I saw this recipe recently on Two Peas and Their Pod and knew that I want to make it ASAP. It is the perfect healthy winter soup, loaded with lots of vegetables, fiber, and protein. This recipe makes a LOT of chili, so you can definitely freeze half of it to eat later.
Adapted from Two Peas and Their Pod
- 1/2 cup quinoa, rinsed
- 1 cup water
- 1 tablespoon olive oil
- 1 small onion, chopped
- 1 Tablespoon minced garlic
- 1 green bell pepper, chopped
- 1 red bell pepper, chopped
- 1 yellow bell pepper, chopped
- 1 medium zucchini, chopped
- 1 jalapeno pepper, diced
- 8 oz package of mushrooms, chopped
- 2 (15 ounce) cans black beans, drained and rinsed
- 1 (15 ounce) can red kidney beans, drained and rinsed
- 3 (15 ounce) cans diced tomatoes
- 2 (8 ounce) cans tomato sauce
- 3 tablespoons chili powder
- Salt and pepper, to taste
1. In a medium sauce pan, combine the quinoa and water. Cook over medium heat until water is absorbed, about 15 minutes. Set aside.

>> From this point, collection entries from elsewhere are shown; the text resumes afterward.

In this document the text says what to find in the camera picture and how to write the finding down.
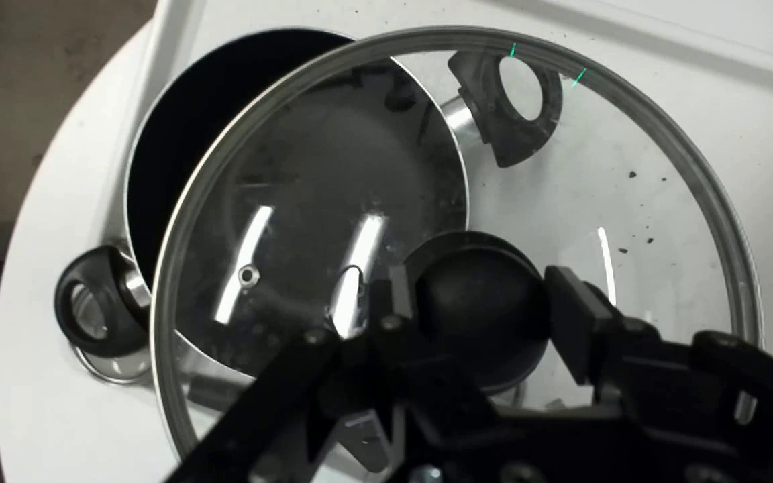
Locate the glass lid with black knob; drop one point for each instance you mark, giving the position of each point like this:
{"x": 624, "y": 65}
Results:
{"x": 482, "y": 298}

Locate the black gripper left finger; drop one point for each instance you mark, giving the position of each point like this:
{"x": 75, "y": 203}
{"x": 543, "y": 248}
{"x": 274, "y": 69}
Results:
{"x": 334, "y": 377}

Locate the small metal lid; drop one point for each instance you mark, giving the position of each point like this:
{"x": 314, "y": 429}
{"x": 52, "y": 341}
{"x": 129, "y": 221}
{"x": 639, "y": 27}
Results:
{"x": 106, "y": 369}

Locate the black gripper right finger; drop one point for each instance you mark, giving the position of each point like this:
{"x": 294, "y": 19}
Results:
{"x": 592, "y": 330}

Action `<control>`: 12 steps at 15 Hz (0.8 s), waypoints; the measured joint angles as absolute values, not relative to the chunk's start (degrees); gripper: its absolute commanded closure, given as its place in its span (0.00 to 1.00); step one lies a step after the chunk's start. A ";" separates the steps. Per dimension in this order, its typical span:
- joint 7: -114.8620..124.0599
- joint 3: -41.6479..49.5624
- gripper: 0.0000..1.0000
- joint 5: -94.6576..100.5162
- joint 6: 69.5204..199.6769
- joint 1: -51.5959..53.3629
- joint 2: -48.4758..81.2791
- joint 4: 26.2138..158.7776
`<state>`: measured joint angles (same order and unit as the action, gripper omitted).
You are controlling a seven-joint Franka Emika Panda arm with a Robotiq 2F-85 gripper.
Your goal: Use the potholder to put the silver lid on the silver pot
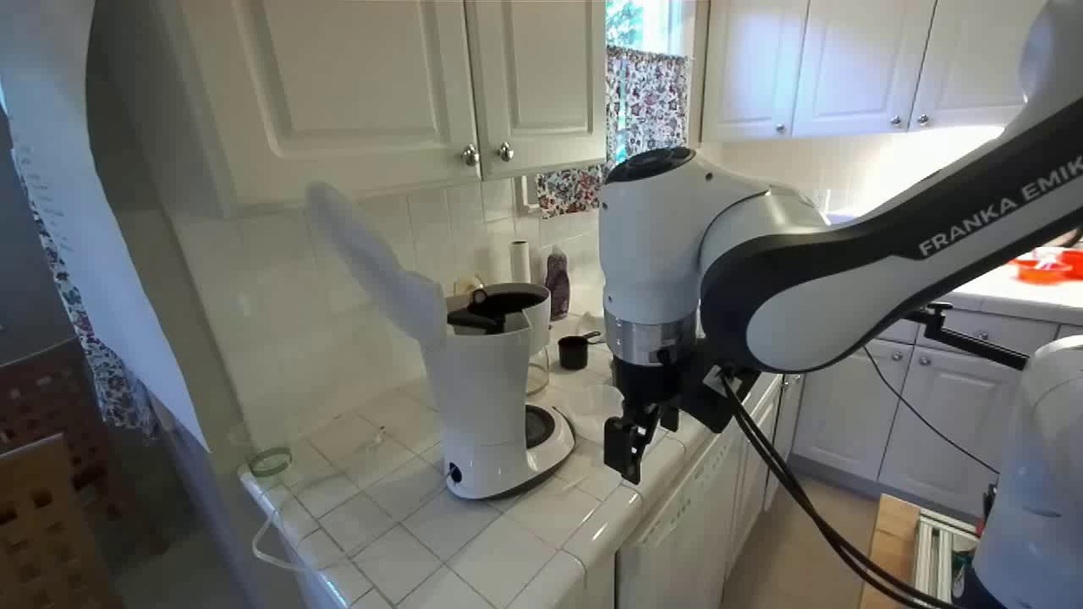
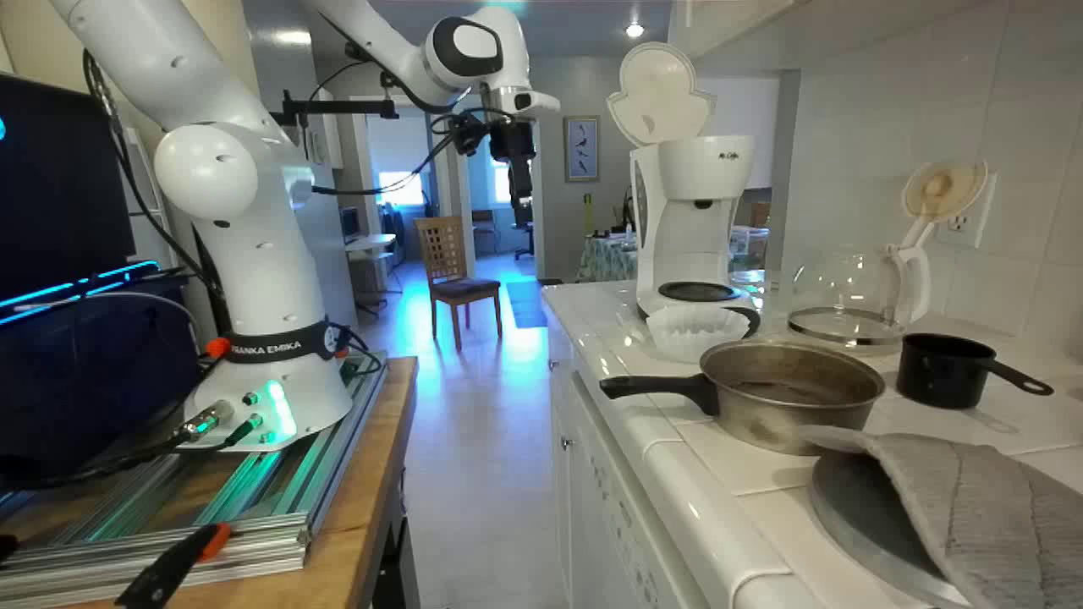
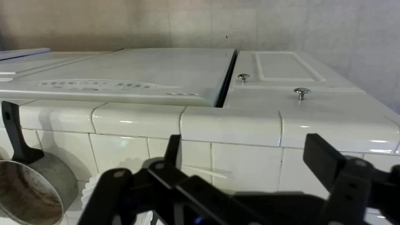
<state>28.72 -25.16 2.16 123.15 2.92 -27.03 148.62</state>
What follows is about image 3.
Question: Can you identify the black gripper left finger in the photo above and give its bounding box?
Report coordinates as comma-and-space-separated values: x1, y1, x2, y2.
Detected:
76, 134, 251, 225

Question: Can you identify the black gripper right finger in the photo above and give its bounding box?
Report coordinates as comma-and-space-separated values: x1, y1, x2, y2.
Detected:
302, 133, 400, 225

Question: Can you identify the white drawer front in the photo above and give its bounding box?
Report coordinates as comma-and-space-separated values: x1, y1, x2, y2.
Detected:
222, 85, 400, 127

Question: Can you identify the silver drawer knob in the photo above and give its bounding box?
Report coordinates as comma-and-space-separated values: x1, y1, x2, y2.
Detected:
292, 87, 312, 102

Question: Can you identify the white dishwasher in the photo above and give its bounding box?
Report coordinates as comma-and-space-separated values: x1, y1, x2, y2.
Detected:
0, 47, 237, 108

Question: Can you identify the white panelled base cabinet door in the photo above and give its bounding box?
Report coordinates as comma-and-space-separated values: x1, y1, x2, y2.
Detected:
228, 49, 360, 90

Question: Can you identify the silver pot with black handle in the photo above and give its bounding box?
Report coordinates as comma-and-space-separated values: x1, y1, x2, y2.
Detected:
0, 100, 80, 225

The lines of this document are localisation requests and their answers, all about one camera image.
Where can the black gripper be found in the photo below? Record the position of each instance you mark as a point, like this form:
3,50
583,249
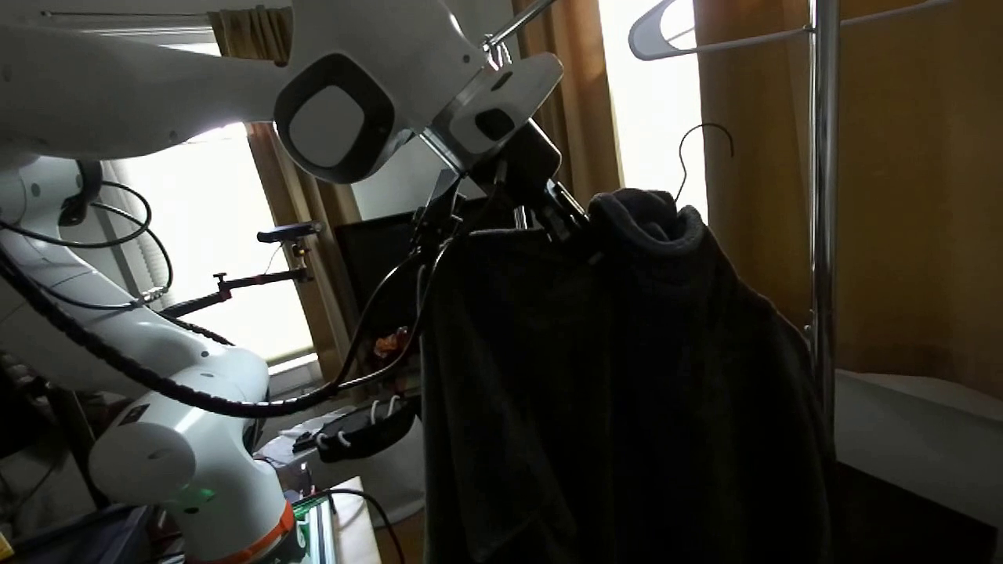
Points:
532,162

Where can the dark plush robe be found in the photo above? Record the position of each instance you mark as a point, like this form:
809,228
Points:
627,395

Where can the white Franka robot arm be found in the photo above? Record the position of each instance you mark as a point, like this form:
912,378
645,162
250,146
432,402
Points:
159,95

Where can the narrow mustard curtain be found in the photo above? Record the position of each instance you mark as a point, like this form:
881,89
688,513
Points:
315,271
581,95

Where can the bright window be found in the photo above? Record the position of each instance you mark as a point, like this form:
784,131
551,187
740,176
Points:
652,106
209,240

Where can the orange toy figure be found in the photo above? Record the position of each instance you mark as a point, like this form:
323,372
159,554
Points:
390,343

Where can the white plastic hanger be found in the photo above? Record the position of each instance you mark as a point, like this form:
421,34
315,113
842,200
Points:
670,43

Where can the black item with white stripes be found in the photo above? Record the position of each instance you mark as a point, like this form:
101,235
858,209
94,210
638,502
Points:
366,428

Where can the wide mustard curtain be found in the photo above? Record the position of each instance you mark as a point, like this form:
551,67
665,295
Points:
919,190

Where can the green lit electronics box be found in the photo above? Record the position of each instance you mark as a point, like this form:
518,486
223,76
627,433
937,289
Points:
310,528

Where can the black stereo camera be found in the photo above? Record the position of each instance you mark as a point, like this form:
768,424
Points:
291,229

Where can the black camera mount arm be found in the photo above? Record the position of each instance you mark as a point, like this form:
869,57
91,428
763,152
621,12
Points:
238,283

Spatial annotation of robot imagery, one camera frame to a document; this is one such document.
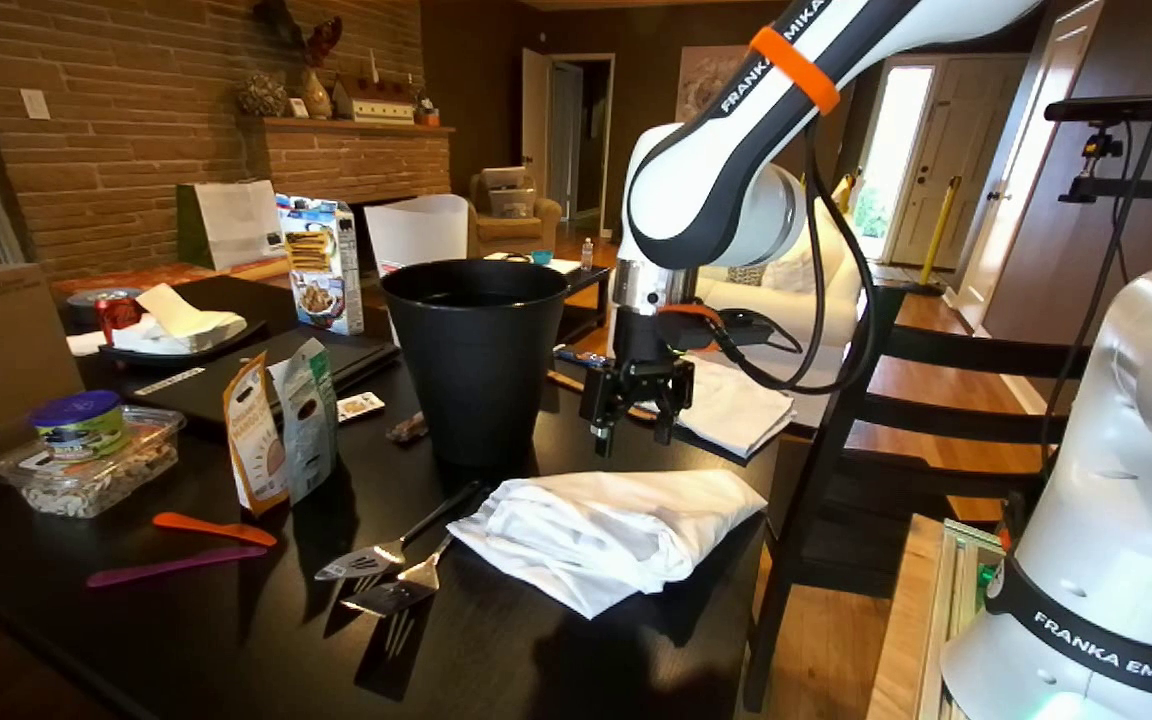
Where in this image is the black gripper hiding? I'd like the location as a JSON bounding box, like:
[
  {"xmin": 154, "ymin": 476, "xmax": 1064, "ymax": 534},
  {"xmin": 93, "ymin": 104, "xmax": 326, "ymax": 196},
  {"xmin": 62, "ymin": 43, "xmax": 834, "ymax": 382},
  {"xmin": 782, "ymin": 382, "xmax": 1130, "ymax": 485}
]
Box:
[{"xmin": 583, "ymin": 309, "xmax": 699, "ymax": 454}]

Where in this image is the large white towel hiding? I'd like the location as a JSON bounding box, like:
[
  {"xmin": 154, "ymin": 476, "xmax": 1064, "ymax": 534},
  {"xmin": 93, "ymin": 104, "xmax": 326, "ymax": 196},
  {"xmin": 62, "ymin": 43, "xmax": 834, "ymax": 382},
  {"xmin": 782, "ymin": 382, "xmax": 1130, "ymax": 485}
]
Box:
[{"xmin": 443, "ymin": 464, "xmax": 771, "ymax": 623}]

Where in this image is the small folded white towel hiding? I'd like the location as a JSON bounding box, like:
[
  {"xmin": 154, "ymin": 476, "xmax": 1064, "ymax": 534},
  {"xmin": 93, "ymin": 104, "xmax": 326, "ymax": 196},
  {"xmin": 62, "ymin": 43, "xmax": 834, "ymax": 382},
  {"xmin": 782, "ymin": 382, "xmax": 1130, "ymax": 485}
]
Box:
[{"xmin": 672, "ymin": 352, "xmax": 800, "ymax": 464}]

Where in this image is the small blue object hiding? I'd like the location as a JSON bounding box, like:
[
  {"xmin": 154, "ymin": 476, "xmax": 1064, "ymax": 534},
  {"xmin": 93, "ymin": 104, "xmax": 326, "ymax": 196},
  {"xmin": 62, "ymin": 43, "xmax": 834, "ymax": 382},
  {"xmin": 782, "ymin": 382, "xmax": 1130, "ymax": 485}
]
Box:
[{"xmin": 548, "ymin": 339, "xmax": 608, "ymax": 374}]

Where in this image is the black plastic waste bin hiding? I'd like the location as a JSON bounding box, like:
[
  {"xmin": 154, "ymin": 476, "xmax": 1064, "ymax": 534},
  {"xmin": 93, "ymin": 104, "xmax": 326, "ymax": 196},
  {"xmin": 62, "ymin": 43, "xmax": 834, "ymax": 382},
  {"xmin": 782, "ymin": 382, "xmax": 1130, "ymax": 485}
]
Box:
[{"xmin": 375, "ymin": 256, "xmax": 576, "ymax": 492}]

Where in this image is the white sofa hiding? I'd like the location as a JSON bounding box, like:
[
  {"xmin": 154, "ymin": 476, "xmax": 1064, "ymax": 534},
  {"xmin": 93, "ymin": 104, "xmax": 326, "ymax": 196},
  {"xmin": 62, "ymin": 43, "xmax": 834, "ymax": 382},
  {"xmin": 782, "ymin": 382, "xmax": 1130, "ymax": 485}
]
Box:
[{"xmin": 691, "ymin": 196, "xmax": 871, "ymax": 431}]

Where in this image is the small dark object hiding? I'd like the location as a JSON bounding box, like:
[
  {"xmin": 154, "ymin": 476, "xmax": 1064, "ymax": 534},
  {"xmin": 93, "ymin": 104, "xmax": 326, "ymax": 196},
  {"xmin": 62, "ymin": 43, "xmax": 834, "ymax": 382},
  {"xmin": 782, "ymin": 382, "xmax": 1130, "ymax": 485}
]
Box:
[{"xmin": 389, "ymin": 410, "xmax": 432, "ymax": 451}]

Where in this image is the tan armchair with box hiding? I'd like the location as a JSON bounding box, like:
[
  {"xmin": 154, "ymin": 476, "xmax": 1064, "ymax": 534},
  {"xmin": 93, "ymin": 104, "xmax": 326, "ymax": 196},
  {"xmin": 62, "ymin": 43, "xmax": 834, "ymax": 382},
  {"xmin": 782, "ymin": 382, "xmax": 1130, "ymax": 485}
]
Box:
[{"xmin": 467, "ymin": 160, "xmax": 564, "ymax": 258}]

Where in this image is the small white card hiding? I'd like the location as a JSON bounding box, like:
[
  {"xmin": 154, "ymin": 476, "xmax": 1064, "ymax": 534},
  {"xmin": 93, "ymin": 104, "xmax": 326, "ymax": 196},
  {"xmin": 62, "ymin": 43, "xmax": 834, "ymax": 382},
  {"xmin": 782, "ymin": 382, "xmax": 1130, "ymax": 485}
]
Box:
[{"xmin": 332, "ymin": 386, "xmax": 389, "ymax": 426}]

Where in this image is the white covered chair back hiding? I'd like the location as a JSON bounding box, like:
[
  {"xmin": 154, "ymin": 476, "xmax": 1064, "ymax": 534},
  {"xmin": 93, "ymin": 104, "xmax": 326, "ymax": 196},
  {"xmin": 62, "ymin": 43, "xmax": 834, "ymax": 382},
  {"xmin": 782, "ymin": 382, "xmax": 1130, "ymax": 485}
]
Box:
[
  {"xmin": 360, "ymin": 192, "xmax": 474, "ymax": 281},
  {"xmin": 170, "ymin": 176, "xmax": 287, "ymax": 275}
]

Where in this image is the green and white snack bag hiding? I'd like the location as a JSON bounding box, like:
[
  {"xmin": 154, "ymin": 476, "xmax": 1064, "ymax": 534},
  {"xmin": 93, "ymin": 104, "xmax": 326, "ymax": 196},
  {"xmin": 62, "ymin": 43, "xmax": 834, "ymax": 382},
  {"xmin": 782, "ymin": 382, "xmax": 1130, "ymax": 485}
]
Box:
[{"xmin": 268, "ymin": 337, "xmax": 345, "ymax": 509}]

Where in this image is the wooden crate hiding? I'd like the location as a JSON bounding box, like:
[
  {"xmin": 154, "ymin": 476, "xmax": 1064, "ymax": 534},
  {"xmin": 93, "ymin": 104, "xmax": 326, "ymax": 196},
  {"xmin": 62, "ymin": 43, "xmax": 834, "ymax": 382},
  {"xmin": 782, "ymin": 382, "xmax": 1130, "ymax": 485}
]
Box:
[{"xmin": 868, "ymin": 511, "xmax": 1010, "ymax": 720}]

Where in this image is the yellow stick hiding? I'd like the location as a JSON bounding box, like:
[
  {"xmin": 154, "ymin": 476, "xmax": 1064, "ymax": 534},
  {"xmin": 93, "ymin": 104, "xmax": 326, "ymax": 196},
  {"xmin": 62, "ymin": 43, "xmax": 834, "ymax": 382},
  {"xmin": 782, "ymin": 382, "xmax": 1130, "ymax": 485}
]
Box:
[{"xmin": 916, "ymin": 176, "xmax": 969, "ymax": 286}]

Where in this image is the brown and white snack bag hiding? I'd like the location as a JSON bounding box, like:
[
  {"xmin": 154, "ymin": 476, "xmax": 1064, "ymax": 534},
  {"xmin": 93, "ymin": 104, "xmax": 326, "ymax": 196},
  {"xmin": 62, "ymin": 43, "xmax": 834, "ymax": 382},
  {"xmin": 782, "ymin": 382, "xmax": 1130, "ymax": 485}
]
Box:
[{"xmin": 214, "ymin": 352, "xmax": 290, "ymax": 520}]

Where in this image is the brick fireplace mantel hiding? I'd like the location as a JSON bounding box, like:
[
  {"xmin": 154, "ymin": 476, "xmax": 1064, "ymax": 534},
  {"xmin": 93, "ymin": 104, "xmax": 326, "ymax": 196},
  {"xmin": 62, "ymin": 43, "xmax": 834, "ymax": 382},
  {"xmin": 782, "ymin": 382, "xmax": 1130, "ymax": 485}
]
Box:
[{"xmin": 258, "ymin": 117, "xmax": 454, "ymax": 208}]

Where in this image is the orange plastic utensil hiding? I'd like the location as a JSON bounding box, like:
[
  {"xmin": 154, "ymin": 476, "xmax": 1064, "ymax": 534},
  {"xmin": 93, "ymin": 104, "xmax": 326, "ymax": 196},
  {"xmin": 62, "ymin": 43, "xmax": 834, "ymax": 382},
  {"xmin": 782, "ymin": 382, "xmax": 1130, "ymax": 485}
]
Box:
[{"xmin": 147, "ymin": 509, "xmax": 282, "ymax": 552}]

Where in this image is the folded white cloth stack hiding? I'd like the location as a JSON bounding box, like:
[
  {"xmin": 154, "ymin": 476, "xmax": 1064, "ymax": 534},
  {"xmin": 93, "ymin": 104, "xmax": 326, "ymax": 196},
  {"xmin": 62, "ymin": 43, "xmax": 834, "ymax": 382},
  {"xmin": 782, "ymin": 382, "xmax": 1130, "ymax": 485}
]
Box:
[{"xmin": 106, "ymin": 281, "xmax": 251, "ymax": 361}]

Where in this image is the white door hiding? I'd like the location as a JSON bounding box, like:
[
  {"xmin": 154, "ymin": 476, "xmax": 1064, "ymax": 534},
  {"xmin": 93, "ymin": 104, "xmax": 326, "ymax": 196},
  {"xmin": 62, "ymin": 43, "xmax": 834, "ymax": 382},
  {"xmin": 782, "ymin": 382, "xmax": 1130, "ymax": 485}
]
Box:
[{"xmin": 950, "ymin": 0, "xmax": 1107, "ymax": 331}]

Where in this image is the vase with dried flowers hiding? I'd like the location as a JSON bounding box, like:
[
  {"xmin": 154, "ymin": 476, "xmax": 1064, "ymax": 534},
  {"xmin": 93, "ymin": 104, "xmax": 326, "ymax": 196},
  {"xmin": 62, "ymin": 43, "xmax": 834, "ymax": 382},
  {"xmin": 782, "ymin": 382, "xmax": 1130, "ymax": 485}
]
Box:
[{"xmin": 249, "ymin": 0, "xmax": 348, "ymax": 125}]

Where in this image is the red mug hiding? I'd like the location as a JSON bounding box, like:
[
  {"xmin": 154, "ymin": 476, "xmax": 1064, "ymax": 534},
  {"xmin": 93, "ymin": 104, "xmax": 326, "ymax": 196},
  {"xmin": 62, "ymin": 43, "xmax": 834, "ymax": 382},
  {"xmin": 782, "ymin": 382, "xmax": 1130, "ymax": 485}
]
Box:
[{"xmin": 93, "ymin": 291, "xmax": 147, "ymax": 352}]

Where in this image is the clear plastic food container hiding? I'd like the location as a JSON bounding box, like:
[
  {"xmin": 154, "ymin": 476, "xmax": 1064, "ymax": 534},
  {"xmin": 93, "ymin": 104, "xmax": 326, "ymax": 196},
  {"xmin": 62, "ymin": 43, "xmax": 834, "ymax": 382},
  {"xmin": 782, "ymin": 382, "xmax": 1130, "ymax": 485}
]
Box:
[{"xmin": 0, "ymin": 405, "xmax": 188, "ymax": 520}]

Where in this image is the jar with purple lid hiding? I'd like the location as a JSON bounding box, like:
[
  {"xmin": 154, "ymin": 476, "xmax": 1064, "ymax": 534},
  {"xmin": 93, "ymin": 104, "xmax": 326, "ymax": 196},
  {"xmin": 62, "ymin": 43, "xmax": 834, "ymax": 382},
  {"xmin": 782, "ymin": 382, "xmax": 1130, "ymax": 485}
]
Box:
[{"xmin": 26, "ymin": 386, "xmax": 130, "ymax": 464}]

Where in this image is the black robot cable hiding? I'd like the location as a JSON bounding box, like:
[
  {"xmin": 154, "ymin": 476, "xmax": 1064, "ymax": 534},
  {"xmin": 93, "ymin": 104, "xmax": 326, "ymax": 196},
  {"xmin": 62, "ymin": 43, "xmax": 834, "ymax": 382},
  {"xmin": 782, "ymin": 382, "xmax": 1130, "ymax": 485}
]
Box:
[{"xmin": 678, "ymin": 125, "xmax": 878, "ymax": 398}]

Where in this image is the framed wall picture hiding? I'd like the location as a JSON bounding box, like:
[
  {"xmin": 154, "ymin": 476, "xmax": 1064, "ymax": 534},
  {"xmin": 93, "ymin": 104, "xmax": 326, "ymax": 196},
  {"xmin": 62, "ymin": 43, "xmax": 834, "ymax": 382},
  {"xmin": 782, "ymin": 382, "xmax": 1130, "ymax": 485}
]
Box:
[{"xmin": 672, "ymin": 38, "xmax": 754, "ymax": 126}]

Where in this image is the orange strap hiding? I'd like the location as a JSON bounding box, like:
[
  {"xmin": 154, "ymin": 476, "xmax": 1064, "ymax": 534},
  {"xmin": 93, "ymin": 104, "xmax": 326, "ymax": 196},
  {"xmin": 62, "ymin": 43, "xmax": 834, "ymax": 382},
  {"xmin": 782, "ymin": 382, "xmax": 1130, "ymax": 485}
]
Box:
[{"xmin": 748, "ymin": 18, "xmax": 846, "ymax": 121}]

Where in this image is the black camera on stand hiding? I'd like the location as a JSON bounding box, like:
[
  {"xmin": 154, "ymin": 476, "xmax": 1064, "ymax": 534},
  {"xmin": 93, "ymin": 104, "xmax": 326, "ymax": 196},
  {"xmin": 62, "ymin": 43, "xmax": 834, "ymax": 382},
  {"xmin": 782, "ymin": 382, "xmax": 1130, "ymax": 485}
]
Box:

2. In a large pot, heat the olive oil over high heat. Add the onion and cook until tender, about 5 minutes.
3. Stir in garlic, peppers, zucchini, and mushrooms. Cook until vegetables until tender, about 10 minutes.
(Look how many vegetables are in this recipe)
4. Add the black beans, kidney beans, tomatoes, and tomato sauce. Stir in the cooked quinoa. Season with chili powder, salt, and black pepper. Simmer on low for about 30 minutes.
I topped my bowl with some plain nonfat Greek yogurt and served it with homemade biscuits.
The large chunks of vegetables made this chili hearty while the beans and quinoa added fiber and protein – definitely a nutritional powerhouse!